▸ Task instructions
When you repeat the listing, keep every character as it is.

****************************************

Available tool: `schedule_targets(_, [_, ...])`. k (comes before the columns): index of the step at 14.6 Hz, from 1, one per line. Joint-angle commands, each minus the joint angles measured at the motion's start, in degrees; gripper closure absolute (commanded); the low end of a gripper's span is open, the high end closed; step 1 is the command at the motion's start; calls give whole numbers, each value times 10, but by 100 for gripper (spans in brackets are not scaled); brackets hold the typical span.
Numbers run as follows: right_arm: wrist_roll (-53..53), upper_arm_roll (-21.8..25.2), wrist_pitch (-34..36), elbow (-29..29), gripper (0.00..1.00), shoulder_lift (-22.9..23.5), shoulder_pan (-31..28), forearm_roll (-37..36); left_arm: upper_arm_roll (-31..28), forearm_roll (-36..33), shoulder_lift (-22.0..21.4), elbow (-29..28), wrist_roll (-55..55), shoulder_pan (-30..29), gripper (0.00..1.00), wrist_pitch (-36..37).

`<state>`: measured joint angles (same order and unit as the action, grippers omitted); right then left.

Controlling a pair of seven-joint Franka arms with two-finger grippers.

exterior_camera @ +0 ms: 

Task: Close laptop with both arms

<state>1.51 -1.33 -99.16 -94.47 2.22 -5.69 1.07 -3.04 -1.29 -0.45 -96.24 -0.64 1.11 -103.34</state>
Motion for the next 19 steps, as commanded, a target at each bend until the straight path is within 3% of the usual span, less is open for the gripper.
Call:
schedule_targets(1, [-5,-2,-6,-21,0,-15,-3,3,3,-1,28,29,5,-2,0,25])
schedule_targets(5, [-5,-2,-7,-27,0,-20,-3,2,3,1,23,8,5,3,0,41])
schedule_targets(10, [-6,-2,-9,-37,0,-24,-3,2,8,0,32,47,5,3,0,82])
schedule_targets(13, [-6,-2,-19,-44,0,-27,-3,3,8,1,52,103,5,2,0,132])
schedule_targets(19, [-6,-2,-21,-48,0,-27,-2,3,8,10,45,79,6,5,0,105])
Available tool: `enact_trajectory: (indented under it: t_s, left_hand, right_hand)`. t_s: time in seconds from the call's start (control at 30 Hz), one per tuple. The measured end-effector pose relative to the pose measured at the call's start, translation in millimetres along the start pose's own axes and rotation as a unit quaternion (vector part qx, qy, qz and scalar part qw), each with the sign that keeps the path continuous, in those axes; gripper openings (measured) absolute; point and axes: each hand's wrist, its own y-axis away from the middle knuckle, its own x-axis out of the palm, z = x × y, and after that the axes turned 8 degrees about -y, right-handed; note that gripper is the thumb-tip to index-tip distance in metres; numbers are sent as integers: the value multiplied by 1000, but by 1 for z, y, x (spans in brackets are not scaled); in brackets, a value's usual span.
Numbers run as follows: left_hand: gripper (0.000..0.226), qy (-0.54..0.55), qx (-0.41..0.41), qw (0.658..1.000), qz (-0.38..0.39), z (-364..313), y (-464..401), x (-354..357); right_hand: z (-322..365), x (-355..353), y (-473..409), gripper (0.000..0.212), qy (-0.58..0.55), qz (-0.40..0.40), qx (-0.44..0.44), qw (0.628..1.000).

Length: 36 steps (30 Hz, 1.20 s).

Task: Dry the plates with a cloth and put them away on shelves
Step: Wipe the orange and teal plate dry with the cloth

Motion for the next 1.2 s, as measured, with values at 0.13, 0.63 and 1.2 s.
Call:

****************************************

▸ Answer section
Available tool: `schedule_targets(_, [_, ...])`. k (comes before the columns): index of the step at 14.6 Hz, from 1, one per line. Joint-angle commands, each minus the joint angles measured at the motion's start, in degrees; gripper closure absolute (commanded); the low end of a gripper's span is open, the high end closed; step 1 is the command at the motion's start; calls give whole numbers, each value times 10, but by 100 for gripper (spans in brackets are not scaled); brackets hold the typical span.
Numbers run as follows: right_arm: wrist_roll (-53..53), upper_arm_roll (-21.8..25.2), wrist_pitch (-34..36), elbow (-29..29), gripper (0.00..1.00), shoulder_lift (-22.9..23.5), shoulder_pan (-31..28), forearm_roll (-37..36); left_arm: upper_arm_roll (-31..28), forearm_roll (-36..33), shoulder_lift (-22.0..21.4), elbow (-29..28), wrist_roll (-55..55), shoulder_pan (-30..29), gripper (0.00..1.00), wrist_pitch (-36..37).

`<state>`: measured joint angles (same order and unit as the action, grippers omitted); right then left.

Controlling a pair of seven-joint Franka arms with two-finger grippers.

exterior_camera @ +0 ms: 

Task: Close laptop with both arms

<state>1.51 -1.33 -99.16 -94.47 2.22 -5.69 1.07 -3.04 -1.29 -0.45 -96.24 -0.64 1.11 -103.34</state>
Motion for the next 19 steps, as commanded, a target at each bend until the straight path is within 3% of the usual span, less is open for the gripper.
Call:
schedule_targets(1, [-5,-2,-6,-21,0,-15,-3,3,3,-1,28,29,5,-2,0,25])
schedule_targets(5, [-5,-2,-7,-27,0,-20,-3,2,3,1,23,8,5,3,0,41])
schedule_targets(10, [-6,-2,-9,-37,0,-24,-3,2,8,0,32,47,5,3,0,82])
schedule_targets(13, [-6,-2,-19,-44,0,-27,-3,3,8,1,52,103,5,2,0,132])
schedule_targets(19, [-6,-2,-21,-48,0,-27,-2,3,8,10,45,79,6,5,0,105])
Available tool: `enact_trajectory: (indented under it: t_s, left_hand, right_hand)`. t_s: time in seconds from the call's start (control at 30 Hz), one per tuple. The measured end-effector pose relative to the pose measured at the call's start, translation in millimetres along the start pose's own axes and rotation as a unit quaternion (vector part qx, qy, qz and scalar part qw), each with the sign that keeps the path continuous, in those axes; gripper openings (measured) absolute; point and axes: each hand's wrist, its own y-axis away from the middle knuckle, its own x-axis out of the palm, z = x × y, and after that the axes turned 8 degrees about -y, right-handed; note that gripper is the thumb-tip to index-tip distance in metres; numbers are sent as integers: the value multiplied by 1000, but by 1 for z, y, x (spans in brackets are not scaled); in brackets, a value's usual span.
Numbers run as follows: left_hand: gripper (0.000..0.226), qy (-0.54..0.55), qx (-0.41..0.41), qw (0.658..1.000), qz (-0.38..0.39), z (-364..313), y (-464..401), x (-354..357); right_hand: z (-322..365), x (-355..353), y (-473..409), gripper (0.000..0.212), qy (-0.58..0.55), qz (-0.40..0.40), qx (-0.44..0.44), qw (0.628..1.000).

Length: 36 steps (30 Hz, 1.20 s).

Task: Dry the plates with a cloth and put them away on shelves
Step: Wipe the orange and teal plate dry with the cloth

Motion for the next 1.2 s, as measured, with values at 0.13, 0.63 and 1.2 s.
Call:

The work is done, and the output is complete.